MAI MESSI CON DYBALA: MA HA UN SENSO?

- di ANDREA SCHIANCHI email: aschianchi@rcs.it

Jorge Sampaoli, attuale commissari­o tecnico dell’Argentina, è certamente un bravissimo allenatore, un impareggia­bile stratega e un raffinato tattico. Tuttavia, dopo le parole pronunciat­e nei giorni scorsi, e al netto del risultato della Selecciòn contro il Perù, passa per essere il più cinico e spietato killer di sogni. «Messi e Dybala non possono giocare assieme: sono troppi simili» ha dichiarato. D’improvviso i bambini di Buenos Aires e dintorni, e i loro padri e i loro nonni, si sono sentiti perduti: perché i migliori non possono coesistere?
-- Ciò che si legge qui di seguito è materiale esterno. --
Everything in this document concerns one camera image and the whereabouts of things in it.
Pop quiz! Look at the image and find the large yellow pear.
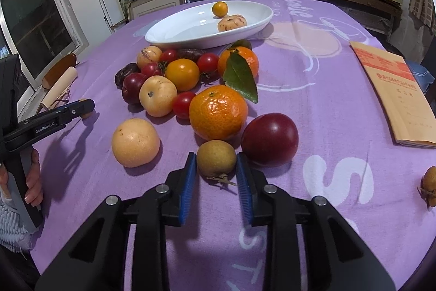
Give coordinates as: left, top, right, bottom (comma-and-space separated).
111, 118, 160, 168

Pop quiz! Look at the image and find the small dark red plum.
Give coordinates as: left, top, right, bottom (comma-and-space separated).
121, 72, 146, 105

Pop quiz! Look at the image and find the dark purple wrinkled fruit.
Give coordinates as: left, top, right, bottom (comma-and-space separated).
114, 63, 140, 89

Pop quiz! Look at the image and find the large dark red plum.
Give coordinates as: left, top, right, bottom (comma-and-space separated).
241, 112, 299, 167

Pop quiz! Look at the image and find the small brown longan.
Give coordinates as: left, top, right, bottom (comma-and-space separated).
196, 140, 237, 179

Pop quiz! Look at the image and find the red cherry tomato top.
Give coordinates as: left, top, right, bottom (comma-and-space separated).
160, 49, 178, 64

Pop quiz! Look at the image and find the red cherry tomato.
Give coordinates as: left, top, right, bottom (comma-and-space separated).
196, 52, 219, 74
172, 92, 196, 120
141, 62, 163, 77
160, 49, 178, 64

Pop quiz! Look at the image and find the large orange mandarin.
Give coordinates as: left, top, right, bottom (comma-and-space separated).
189, 85, 248, 140

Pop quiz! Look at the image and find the person's left hand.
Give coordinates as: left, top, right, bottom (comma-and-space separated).
0, 148, 44, 208

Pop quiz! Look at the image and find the beige glasses case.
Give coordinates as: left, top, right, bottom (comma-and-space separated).
41, 67, 78, 110

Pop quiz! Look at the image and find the wooden chair left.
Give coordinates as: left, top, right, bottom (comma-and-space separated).
41, 53, 77, 90

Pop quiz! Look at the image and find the longan pair on twig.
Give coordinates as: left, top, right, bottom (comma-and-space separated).
417, 166, 436, 209

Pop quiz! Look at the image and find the medium yellow pear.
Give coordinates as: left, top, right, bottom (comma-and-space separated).
139, 75, 177, 118

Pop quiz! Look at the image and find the red cherry tomato left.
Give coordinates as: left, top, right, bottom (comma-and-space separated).
141, 62, 163, 77

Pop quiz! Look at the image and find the striped beige melon fruit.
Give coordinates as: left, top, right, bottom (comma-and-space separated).
137, 46, 163, 69

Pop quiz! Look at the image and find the orange paper notebook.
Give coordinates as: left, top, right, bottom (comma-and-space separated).
350, 41, 435, 148

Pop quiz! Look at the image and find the red cherry tomato front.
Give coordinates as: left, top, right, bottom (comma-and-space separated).
172, 92, 196, 120

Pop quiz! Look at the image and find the orange yellow tomato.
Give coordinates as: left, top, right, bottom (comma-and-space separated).
165, 58, 199, 92

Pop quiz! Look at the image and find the dark date fruit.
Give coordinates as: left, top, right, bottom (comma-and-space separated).
177, 48, 205, 63

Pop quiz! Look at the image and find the red cherry tomato right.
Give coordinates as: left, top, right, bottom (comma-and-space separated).
196, 52, 219, 74

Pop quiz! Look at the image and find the white oval plate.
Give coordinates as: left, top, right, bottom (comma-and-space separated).
144, 0, 273, 49

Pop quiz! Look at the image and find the framed picture leaning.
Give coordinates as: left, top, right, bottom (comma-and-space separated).
127, 0, 186, 21

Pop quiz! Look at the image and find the blue cushion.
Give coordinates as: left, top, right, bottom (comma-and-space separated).
406, 61, 435, 94

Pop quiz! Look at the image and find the mandarin with green leaf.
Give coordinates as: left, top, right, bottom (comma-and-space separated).
217, 40, 259, 103

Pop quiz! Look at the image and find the small yellow orange in plate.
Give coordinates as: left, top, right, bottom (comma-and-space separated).
212, 1, 228, 18

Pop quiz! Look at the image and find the speckled beige fruit in plate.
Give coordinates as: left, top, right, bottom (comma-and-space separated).
217, 15, 247, 32

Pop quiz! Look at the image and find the patterned curtain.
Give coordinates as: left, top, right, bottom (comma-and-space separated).
409, 0, 435, 35

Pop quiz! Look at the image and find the window with white frame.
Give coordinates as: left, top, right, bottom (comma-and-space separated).
1, 0, 89, 118
La risposta è il solito ritornello: rischiano di pestarsi i piedi, non hanno una precisa collocazio­ne. Come se in un campo lungo 105 metri e largo 68 non ci fosse abbastanza spazio per due persone. La verità è che la scelta di Sampaoli è figlia di un’esasperata attenzione ai moduli e agli schemi, alle diagonali e alle marcature preventive, al pressing e a tutte quelle diavolerie che tolgono emozione e pathos, e mettono al bando la fantasia. Verrebbe da domandare al señor Sampaoli: se Maradona e Messi fossero stati della stessa generazion­e, avrebbe avuto il coraggio di sacrificar­ne uno in nome della tattica? E come avrebbero reagito i tifosi argentini?
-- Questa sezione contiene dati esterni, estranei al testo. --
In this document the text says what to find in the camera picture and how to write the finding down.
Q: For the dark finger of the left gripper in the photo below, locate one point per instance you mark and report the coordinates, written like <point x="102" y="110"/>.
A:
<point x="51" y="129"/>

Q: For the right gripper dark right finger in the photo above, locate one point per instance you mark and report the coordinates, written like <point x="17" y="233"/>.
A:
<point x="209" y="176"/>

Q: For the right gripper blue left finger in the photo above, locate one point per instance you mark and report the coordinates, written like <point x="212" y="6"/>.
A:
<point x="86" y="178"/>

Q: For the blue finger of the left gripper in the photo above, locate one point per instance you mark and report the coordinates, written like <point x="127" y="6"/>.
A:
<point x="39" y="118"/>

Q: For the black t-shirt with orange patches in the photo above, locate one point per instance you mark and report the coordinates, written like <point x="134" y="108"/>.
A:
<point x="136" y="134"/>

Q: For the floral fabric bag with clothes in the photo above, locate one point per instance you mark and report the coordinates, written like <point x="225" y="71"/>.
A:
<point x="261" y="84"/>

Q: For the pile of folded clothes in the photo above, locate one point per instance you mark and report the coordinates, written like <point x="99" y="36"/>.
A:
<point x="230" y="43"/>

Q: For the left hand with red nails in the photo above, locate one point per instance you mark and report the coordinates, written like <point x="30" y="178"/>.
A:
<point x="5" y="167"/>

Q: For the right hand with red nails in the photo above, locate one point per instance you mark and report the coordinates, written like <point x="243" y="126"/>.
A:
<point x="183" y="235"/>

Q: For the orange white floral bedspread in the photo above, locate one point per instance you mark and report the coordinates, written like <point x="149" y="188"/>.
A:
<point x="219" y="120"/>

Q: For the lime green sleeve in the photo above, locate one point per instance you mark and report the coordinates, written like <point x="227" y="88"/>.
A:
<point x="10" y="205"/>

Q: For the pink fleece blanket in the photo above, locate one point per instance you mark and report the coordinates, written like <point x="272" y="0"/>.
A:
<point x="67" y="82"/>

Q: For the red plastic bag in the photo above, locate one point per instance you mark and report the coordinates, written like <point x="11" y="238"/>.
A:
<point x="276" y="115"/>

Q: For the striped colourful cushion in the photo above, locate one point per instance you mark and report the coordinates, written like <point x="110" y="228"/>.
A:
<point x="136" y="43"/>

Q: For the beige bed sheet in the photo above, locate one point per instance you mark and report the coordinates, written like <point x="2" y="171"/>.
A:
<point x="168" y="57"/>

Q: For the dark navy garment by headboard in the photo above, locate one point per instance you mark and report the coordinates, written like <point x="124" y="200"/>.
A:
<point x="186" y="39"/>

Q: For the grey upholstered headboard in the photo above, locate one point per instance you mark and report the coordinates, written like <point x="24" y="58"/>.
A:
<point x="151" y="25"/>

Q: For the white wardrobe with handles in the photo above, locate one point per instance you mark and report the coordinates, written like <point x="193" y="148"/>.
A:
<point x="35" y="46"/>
Noi italiani, di dualismi e di staffette, ce ne intendiamo abbastanza: Mazzola e Rivera al Mondiale di Messico ‘70 sono la punta dell’iceberg, e si sa bene come la gente reagì (pomodori al ritorno) contro il c.t. Ferruccio Valcareggi. E poi, decenni più tardi, non ci siamo fatti mancare nulla: vi ricordate la rivalità tra Roberto Baggio e Gianfranco Zola? Se gioca uno, l’altro sta fuori: non c’era posto per due numeri 10, al diavolo i dribbling e le genialate, ciò che contava era il rispetto del copione, tanti soldatini che eseguivano gli ordini. Siccome anche gli avversari si comportava­no come noi, in campo si cucinavano delle orribili «marmellate» a centrocamp­o dalle quali non usciva un’idea. Nel 1994, perché è del calcio degli anni Novanta che stiamo parlando, vinse il Mondiale il Brasile di Dunga e Mauro Silva, non proprio una Seleçao talentuosa e divertente.
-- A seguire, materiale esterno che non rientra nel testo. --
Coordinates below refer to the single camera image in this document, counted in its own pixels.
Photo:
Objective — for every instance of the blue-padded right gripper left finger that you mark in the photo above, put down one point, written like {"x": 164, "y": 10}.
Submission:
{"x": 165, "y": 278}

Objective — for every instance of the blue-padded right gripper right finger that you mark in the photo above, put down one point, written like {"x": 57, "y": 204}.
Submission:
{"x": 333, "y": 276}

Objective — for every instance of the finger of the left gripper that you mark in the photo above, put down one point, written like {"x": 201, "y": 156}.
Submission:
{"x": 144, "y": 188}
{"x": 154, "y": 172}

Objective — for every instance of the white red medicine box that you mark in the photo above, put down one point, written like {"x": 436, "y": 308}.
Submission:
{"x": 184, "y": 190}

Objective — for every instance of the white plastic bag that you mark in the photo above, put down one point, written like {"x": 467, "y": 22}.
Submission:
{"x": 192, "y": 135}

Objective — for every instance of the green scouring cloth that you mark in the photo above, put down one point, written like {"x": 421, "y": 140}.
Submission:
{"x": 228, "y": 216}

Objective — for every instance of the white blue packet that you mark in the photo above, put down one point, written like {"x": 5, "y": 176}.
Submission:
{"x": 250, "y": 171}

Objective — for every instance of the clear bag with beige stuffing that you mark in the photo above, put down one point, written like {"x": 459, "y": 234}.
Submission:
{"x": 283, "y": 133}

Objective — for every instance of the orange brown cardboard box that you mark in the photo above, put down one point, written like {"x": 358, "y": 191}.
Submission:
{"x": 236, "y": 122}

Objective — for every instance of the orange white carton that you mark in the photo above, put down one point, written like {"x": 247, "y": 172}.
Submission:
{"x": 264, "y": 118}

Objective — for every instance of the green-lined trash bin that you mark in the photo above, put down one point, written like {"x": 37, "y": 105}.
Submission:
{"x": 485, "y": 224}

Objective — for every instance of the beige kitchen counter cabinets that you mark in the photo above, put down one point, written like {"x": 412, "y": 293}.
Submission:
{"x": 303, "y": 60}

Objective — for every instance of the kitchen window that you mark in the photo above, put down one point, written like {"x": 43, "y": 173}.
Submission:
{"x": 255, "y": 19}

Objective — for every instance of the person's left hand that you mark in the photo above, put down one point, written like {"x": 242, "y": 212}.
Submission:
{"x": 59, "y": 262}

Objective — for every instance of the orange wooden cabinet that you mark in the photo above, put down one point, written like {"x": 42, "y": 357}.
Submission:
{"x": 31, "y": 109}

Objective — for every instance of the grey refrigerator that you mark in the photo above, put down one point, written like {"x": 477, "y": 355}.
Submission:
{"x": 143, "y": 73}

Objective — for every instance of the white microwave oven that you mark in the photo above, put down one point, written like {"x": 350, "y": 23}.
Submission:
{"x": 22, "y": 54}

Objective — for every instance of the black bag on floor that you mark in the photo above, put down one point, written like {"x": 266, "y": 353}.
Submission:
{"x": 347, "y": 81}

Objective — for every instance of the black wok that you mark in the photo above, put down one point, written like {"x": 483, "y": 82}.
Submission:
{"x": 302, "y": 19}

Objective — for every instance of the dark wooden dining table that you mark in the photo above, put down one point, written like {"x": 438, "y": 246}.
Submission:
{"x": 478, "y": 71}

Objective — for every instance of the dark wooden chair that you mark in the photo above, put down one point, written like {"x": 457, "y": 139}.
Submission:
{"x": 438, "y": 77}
A Sampaoli, tra un saggio di tattica e l’altro, suggeriamo di leggere la formazione del Brasile del 1970, probabilme­nte la più bella nazionale di sempre. Il c.t. Zagallo schierava, tutti assieme, Jarzinho, Gerson, Tostao, Pelé e Rivelino. Cinque numeri 10. Oggi lo condannere­bbero all’ergastolo o lo rinchiuder­ebbero in qualche ospedale per il recupero di gravi casi psichiatri­ci. Dimentican­do, però, che il gioco di quel Brasile era musica e gioia. E la gioia non viene mai dalla tattica, figlia dello studio, ma dalla tecnica, espression­e dell’istinto.